こいつらは基本使い捨てとか数日から数ヵ月で効果がなくなるものばかりだ。効果がなくなれば新しく買っていく。その時、効果の切れた石ころをうちで引き取り、ちょっと特殊な道具と魔法で再度使えるようにすると、なので『中古』魔道具屋なんだそうな。
ここ、テストに出ません
ついでに、通貨は普段金、銀、大銅、銅の四種をよくつかう。銅貨100枚で大銅貨、大銅10で銀貨、銀10で金貨だ。銅貨1万で金貨だな。
一応、金貨10枚分の大金貨とか、もっと大きな額の貨幣もあるらしいが、大商家や、貴族でも真ん中以上の方々でないと目にすることはないだろう。
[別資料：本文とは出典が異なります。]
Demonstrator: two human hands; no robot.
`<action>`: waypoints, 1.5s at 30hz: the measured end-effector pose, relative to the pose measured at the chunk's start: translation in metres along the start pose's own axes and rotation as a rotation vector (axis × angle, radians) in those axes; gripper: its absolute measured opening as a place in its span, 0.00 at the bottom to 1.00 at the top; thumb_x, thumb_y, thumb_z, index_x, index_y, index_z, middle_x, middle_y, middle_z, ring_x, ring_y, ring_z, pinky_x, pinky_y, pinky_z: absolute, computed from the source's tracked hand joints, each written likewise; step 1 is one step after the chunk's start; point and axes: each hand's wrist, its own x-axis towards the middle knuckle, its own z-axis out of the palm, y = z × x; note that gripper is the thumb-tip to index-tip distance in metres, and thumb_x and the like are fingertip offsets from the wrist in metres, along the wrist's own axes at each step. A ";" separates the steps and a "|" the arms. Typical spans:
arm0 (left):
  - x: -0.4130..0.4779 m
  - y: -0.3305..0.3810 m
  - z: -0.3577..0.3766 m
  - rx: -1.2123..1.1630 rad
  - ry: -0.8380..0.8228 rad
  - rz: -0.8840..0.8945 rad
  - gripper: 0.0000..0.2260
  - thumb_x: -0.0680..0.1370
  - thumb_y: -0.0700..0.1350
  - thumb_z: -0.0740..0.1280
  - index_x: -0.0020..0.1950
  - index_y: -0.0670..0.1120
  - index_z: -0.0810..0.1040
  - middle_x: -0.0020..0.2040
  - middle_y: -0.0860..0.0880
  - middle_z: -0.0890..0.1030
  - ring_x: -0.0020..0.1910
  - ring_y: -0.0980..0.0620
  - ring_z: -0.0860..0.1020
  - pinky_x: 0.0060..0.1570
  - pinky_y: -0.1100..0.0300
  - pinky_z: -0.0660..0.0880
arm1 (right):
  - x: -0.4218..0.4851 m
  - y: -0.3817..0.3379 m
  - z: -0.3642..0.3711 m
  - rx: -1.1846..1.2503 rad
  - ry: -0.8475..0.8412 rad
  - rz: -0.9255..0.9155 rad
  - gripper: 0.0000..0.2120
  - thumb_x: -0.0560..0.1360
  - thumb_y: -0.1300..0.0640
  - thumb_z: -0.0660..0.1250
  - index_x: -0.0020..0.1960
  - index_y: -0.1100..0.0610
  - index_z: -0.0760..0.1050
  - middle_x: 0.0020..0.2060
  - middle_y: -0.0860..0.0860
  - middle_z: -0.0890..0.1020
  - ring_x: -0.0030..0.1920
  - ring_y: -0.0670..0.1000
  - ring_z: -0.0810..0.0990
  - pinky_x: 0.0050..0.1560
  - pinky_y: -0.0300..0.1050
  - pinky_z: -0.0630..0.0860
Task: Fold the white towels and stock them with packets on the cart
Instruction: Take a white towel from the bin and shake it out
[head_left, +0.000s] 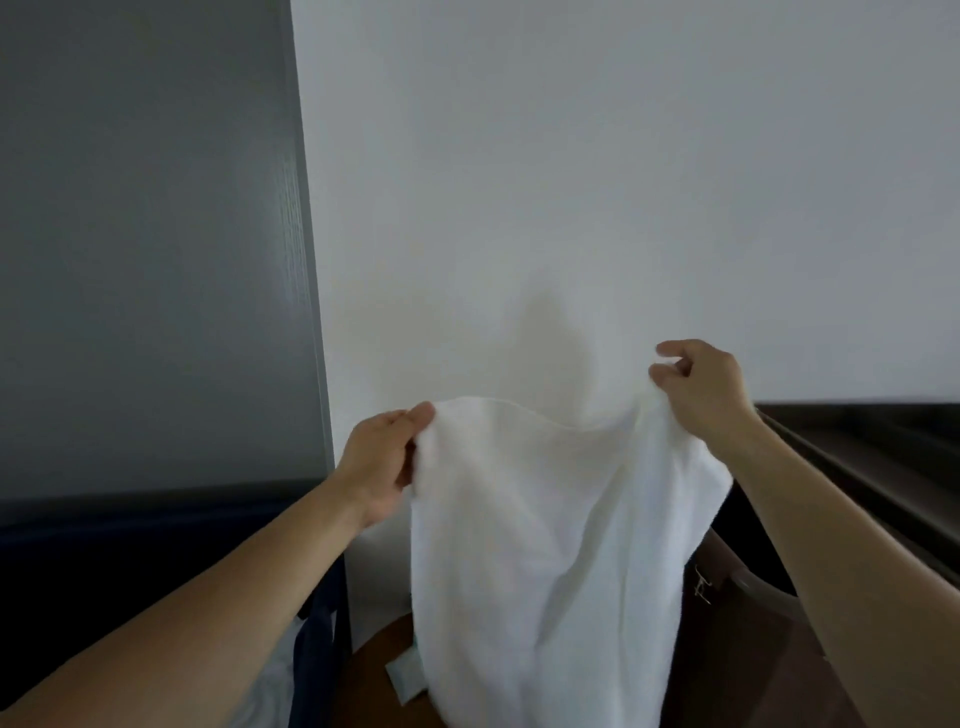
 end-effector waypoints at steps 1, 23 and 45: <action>-0.002 0.008 0.014 0.030 -0.006 0.013 0.16 0.79 0.47 0.68 0.49 0.32 0.79 0.42 0.41 0.80 0.41 0.46 0.76 0.45 0.50 0.76 | -0.008 -0.005 0.006 0.007 -0.004 -0.027 0.13 0.76 0.59 0.69 0.60 0.56 0.79 0.37 0.46 0.75 0.45 0.53 0.77 0.56 0.50 0.74; -0.037 -0.009 0.092 0.423 -0.203 0.180 0.15 0.77 0.40 0.66 0.29 0.44 0.77 0.27 0.54 0.75 0.29 0.57 0.72 0.38 0.63 0.71 | -0.098 -0.034 0.056 0.124 -0.421 0.046 0.13 0.73 0.65 0.62 0.48 0.58 0.85 0.42 0.54 0.85 0.50 0.57 0.82 0.53 0.48 0.78; -0.017 0.056 0.103 0.091 0.026 0.284 0.15 0.78 0.37 0.62 0.31 0.46 0.71 0.26 0.54 0.71 0.32 0.53 0.69 0.32 0.60 0.66 | -0.061 0.018 0.023 0.063 -0.389 -0.310 0.21 0.70 0.47 0.75 0.60 0.40 0.73 0.57 0.38 0.76 0.58 0.40 0.74 0.60 0.41 0.70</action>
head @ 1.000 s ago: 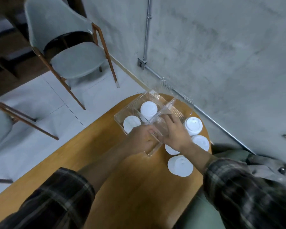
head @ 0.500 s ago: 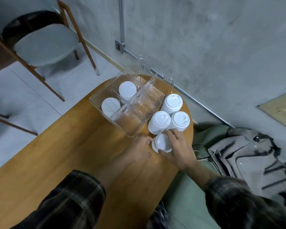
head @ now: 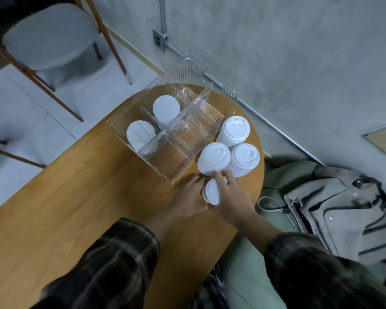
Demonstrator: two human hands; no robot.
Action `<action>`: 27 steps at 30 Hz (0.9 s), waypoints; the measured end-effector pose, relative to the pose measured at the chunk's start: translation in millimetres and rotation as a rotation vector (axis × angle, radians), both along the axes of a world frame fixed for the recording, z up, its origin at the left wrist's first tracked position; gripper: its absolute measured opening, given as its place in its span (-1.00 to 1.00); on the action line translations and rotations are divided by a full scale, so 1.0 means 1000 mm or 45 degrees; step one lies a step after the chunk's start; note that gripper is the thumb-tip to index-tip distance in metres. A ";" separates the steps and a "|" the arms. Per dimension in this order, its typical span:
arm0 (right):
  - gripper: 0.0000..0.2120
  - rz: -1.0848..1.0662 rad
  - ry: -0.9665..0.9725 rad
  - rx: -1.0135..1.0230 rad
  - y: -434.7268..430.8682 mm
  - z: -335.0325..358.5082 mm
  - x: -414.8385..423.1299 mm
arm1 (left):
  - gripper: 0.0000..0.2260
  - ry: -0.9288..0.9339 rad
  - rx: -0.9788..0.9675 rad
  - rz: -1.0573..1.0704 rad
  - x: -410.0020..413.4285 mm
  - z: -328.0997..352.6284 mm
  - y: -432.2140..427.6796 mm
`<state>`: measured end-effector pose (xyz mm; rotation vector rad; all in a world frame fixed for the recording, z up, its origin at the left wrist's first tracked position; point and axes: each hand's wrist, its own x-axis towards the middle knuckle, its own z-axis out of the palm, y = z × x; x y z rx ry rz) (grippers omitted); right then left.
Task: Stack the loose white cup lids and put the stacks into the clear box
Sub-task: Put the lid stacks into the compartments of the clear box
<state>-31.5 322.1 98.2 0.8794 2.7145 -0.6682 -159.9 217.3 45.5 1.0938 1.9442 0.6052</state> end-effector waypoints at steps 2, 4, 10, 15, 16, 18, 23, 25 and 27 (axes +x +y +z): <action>-0.07 0.014 0.017 -0.004 0.001 -0.004 0.001 | -0.23 0.065 0.000 -0.017 0.002 -0.005 0.003; -0.07 0.016 0.024 -0.013 0.002 -0.009 0.002 | -0.25 0.098 0.001 -0.029 0.002 -0.009 0.006; -0.08 0.040 0.023 -0.052 0.009 -0.014 0.001 | -0.30 0.145 0.026 0.006 0.001 -0.012 0.012; -0.01 0.103 0.050 -0.095 0.009 -0.004 0.006 | -0.26 0.163 0.055 -0.053 -0.001 -0.005 0.002; -0.02 0.110 0.052 -0.112 0.008 0.001 0.007 | -0.27 0.161 0.051 -0.074 -0.001 -0.002 -0.001; -0.05 0.126 0.069 -0.131 0.008 0.013 0.007 | -0.29 0.140 0.059 -0.093 -0.004 0.007 -0.003; -0.16 0.085 0.108 -0.169 0.007 0.053 0.001 | -0.39 0.175 0.108 -0.121 -0.016 0.038 -0.006; -0.16 0.074 0.102 -0.165 0.011 0.069 -0.004 | -0.42 0.223 0.152 -0.125 -0.023 0.055 -0.003; -0.14 0.080 0.107 -0.133 0.016 0.084 -0.010 | -0.42 0.270 0.178 -0.140 -0.032 0.072 0.002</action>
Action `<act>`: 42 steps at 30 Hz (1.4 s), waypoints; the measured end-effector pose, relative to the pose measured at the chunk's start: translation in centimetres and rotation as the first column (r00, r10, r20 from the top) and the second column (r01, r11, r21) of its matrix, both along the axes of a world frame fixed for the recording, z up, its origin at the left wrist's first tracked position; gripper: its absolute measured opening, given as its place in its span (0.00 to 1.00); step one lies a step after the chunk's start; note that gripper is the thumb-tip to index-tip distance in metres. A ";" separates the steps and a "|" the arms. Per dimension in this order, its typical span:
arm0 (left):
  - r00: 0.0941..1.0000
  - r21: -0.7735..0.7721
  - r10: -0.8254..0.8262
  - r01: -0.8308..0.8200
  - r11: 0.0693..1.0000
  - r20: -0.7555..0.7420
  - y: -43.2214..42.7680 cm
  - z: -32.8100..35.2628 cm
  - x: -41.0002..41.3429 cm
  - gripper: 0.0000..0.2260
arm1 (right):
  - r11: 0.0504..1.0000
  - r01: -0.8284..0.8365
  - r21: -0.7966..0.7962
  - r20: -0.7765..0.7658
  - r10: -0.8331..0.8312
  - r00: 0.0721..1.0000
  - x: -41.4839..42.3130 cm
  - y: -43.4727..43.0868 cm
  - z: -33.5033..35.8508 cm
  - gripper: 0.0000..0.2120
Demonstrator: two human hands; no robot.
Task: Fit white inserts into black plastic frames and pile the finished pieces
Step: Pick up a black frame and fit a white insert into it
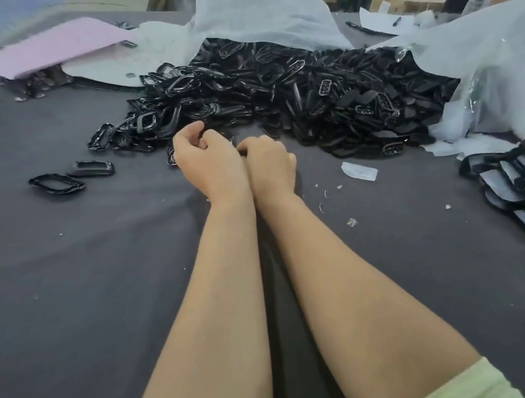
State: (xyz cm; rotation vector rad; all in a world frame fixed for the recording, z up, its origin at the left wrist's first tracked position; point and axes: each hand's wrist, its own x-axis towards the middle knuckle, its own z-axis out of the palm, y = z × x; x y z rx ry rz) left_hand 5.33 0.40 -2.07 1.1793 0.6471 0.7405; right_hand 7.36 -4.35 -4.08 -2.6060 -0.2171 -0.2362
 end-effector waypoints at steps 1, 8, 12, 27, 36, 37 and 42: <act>1.000 0.024 -0.013 0.013 1.000 -0.007 -0.3 0.0 0.1 0.10 | 0.995 0.008 0.103 0.012 -0.009 1.000 -0.1 -0.5 0.1 0.12; 0.892 0.330 -0.417 0.453 0.828 -0.176 -4.4 -0.8 0.3 0.11 | 0.888 -0.045 0.459 -0.032 0.067 0.997 0.0 -8.2 2.5 0.04; 0.861 0.254 -0.473 0.508 0.823 -0.188 -6.6 -1.6 0.2 0.06 | 0.764 0.066 0.642 -0.100 -0.002 0.995 -0.7 -12.7 2.7 0.03; 0.927 -0.018 -0.375 0.375 0.927 0.025 -7.6 -2.1 -0.4 0.02 | 0.994 0.090 -0.069 -0.053 -0.094 0.994 -0.4 -14.8 -1.0 0.18; 0.932 0.066 -0.361 0.359 0.931 0.017 -7.8 -2.3 -0.3 0.05 | 0.989 0.091 -0.120 -0.172 -0.111 0.979 0.0 -13.6 -1.0 0.22; 0.931 0.068 -0.364 0.362 0.930 0.018 -7.8 -2.3 -0.3 0.05 | 0.985 0.108 -0.135 -0.179 -0.131 0.975 0.0 -13.2 -1.0 0.23; 0.928 0.046 -0.371 0.369 0.928 0.023 -7.6 -2.3 -0.3 0.05 | 0.969 0.202 -0.141 -0.095 -0.216 0.972 -0.2 -11.8 -1.3 0.25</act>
うちのような三人家族なら金貨一枚あれば何とか一月生活していけ、二枚もあればこの街の平均以上の生活ができる。
この街の中心部にあるデカイ館に住んでいる領主様は、この国でもそこそこの階位の貴族階級であり、そこで平均以上の暮らしができるのならば国全体でみれば相当裕福ななのではと、配達先の警備隊詰所へ駆けながら考える。
今日の荷物は火付と会話用の石だ。
鞄の荷物を取り出しながら、詰所へとはいれば、俺に気がついた知り合いの警備隊員が受け取りに近づいてきた。
父は元警備隊の現在実家の魔道具屋で何とか代目、膝に矢を受けて引退した。剣の達人とかそういう設定はない。
母は元軍の精霊術師隊で負傷兵の治療担当、立ち寄った街で旦那に一目惚れ、引退。100年に一度の天才とかそういう設定はない。並み以上のうではあった。就職は軍人の実家のコネ。